Directions -
Repeat, please, only the lines from the top of the data down to the line with "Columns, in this"; include both of those lines.
** Opening Collected material block **
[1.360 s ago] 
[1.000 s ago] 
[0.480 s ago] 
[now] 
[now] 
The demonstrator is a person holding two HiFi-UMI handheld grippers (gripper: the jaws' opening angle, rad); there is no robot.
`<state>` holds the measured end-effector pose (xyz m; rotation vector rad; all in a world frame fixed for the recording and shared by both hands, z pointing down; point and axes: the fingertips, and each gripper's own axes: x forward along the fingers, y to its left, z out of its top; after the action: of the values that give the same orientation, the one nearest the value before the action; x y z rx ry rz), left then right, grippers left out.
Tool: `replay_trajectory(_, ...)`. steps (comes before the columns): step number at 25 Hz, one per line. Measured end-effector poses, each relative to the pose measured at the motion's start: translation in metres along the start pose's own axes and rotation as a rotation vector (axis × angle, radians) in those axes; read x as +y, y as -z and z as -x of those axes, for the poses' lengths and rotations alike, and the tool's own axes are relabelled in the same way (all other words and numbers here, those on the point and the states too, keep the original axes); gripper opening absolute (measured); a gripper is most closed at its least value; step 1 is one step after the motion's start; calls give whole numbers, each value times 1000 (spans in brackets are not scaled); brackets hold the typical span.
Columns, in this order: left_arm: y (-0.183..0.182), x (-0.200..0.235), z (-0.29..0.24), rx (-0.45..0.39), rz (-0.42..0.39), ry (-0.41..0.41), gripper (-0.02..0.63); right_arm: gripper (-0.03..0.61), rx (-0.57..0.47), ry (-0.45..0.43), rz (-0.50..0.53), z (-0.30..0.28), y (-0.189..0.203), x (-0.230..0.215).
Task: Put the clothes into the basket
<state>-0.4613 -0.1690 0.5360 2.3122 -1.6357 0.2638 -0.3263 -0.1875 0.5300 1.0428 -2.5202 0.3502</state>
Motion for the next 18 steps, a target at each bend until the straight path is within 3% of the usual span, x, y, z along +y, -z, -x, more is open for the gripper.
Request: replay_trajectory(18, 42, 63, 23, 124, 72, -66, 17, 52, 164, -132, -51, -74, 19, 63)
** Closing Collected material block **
Problem solution -
[1.360 s ago] 
[1.000 s ago] 
[0.480 s ago] 
[now] 
[now] 
The demonstrator is a person holding two HiFi-UMI handheld grippers (gripper: the jaws' opening angle, rad); there is no robot.
`<state>` holds the measured end-effector pose (xyz m; rotation vector rad; all in a world frame fixed for the recording and shared by both hands, z pointing down; point and axes: the fingertips, and each gripper's own axes: x forward along the fingers, y to its left, z out of its top; after the action: of the values that give the same orientation, the one nearest the value before the action; x y z rx ry rz), left then right, grippers left out.
Tool: `replay_trajectory(_, ...)`. steps (comes before the columns): step number at 25 Hz, one per line. Measured end-effector poses, each relative to the pose measured at the motion's start: translation in metres along the start pose's own axes and rotation as a rotation vector (axis × angle, radians) in those axes; read x as +y, y as -z and z as -x of those axes, for the poses' lengths and rotations alike, and the tool's own axes are relabelled in the same way (all other words and numbers here, those on the point and the states too, keep the original axes); gripper opening absolute (measured); a gripper is most closed at its least value; step 1 is one step after the motion's start; calls give whole numbers, each value times 1000 (spans in brackets are not scaled); brackets hold the typical span.
Columns, in this order: left_arm: y (-0.183..0.182), x (-0.200..0.235), z (-0.29..0.24), rx (-0.45..0.39), rz (-0.42..0.39), ry (-0.41..0.41), gripper (-0.02..0.63); right_arm: gripper (-0.03..0.61), rx (-0.57..0.47), ry (-0.45..0.43), rz (-0.50..0.53), z (-0.30..0.28), y (-0.189..0.203), x (-0.230..0.215).

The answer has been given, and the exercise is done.